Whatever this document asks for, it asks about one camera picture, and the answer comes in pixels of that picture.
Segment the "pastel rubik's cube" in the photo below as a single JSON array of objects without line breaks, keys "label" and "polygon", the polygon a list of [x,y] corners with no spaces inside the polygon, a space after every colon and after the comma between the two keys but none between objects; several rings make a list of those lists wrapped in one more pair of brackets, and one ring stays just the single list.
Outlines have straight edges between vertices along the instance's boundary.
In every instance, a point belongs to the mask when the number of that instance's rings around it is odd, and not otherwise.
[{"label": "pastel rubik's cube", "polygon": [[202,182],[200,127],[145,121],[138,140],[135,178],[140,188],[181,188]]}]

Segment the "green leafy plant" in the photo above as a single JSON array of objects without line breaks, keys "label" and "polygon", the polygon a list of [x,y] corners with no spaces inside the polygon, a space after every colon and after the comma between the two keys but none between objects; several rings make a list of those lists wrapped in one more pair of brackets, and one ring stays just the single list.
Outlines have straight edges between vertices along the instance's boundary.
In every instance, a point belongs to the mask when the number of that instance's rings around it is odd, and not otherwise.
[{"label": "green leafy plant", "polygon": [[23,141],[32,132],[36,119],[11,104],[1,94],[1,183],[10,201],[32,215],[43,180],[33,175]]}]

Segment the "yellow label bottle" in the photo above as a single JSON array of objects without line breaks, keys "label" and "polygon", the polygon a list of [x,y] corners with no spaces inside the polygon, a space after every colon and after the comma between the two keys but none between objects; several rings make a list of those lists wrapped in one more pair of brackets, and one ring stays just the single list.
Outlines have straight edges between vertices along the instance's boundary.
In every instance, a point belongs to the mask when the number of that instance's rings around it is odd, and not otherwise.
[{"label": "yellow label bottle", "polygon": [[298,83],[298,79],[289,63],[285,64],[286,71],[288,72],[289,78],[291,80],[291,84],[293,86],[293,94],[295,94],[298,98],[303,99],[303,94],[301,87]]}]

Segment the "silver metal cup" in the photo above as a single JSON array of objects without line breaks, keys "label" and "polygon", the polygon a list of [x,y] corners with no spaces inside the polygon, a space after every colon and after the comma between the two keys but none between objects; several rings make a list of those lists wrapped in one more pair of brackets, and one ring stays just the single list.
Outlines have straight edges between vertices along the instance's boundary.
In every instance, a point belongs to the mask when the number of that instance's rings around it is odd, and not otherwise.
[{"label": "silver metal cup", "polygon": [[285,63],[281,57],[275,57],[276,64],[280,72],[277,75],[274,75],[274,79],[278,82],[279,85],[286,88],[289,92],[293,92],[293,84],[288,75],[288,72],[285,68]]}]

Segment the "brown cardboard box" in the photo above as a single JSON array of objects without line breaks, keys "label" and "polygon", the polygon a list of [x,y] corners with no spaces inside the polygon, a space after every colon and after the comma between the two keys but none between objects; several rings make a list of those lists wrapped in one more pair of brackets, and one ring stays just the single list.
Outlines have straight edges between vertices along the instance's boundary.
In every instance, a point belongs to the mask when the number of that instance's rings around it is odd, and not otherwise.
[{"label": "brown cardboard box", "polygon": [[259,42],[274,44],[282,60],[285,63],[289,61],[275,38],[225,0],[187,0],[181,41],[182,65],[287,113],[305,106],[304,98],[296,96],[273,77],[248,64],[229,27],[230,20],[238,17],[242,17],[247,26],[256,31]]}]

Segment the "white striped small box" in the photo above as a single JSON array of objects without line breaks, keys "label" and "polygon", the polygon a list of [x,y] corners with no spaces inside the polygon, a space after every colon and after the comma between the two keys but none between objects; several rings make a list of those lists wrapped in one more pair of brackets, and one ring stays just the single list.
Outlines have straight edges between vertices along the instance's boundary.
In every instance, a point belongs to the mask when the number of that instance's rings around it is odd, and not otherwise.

= Required action =
Every entry is to be copied exactly, with none omitted.

= Solution =
Whatever this document asks for, it asks about one camera picture, and the answer comes in pixels of that picture.
Segment the "pastel rubik's cube" in the photo below as a single JSON array of objects without line breaks, keys "label" and "polygon", the polygon a list of [x,y] corners with no spaces inside the polygon, a space after every colon and after the comma between the two keys but none between objects; several rings make a list of those lists wrapped in one more pair of brackets, and one ring stays just the single list.
Outlines have straight edges between vertices along the instance's boundary.
In every instance, a point belongs to the mask when the number of that instance's rings around it is odd, and not otherwise.
[{"label": "pastel rubik's cube", "polygon": [[202,182],[200,127],[145,121],[138,140],[135,178],[140,188],[181,188]]}]

Segment the "green leafy plant" in the photo above as a single JSON array of objects without line breaks, keys "label" and "polygon", the polygon a list of [x,y] corners with no spaces inside the polygon, a space after every colon and after the comma between the two keys but none between objects; several rings make a list of those lists wrapped in one more pair of brackets, and one ring stays just the single list.
Outlines have straight edges between vertices along the instance's boundary.
In every instance, a point belongs to the mask when the number of that instance's rings around it is odd, and not otherwise.
[{"label": "green leafy plant", "polygon": [[23,141],[32,132],[36,119],[11,104],[1,94],[1,183],[10,201],[32,215],[43,180],[33,175]]}]

Segment the "yellow label bottle" in the photo above as a single JSON array of objects without line breaks, keys "label" and "polygon", the polygon a list of [x,y] corners with no spaces inside the polygon, a space after every colon and after the comma between the two keys but none between objects; several rings make a list of those lists wrapped in one more pair of brackets, and one ring stays just the single list.
Outlines have straight edges between vertices along the instance's boundary.
In every instance, a point belongs to the mask when the number of that instance's rings around it is odd, and not otherwise.
[{"label": "yellow label bottle", "polygon": [[298,83],[298,79],[289,63],[285,64],[286,71],[288,72],[289,78],[291,80],[291,84],[293,86],[293,94],[295,94],[298,98],[303,99],[303,94],[301,87]]}]

Segment the "silver metal cup" in the photo above as a single JSON array of objects without line breaks, keys "label" and "polygon", the polygon a list of [x,y] corners with no spaces inside the polygon, a space after every colon and after the comma between the two keys but none between objects; several rings make a list of those lists wrapped in one more pair of brackets, and one ring stays just the single list.
Outlines have straight edges between vertices along the instance's boundary.
In every instance, a point belongs to the mask when the number of that instance's rings around it is odd, and not otherwise.
[{"label": "silver metal cup", "polygon": [[285,63],[281,57],[275,57],[276,64],[280,72],[277,75],[274,75],[274,79],[278,82],[279,85],[286,88],[289,92],[293,92],[293,84],[288,75],[288,72],[285,68]]}]

Segment the "brown cardboard box" in the photo above as a single JSON array of objects without line breaks, keys "label" and "polygon", the polygon a list of [x,y] corners with no spaces inside the polygon, a space after every colon and after the comma between the two keys but none between objects; several rings make a list of those lists wrapped in one more pair of brackets, and one ring stays just the single list.
Outlines have straight edges between vertices along the instance's boundary.
In every instance, a point belongs to the mask when the number of that instance's rings around it is odd, and not otherwise.
[{"label": "brown cardboard box", "polygon": [[259,42],[274,44],[282,60],[285,63],[289,61],[275,38],[225,0],[187,0],[181,41],[182,65],[287,113],[305,106],[304,98],[296,96],[273,77],[248,64],[229,27],[230,20],[238,17],[242,17],[247,26],[256,31]]}]

Segment the "white striped small box" in the photo above as a single JSON array of objects without line breaks, keys "label" and "polygon", the polygon a list of [x,y] corners with no spaces inside the polygon, a space after every colon and after the comma between the two keys but none between objects; several rings make a list of those lists wrapped in one more pair of brackets, and one ring stays just the single list.
Outlines have straight edges between vertices along the instance's boundary.
In every instance, a point belongs to the mask when the number of that instance's rings around it is odd, and not otherwise.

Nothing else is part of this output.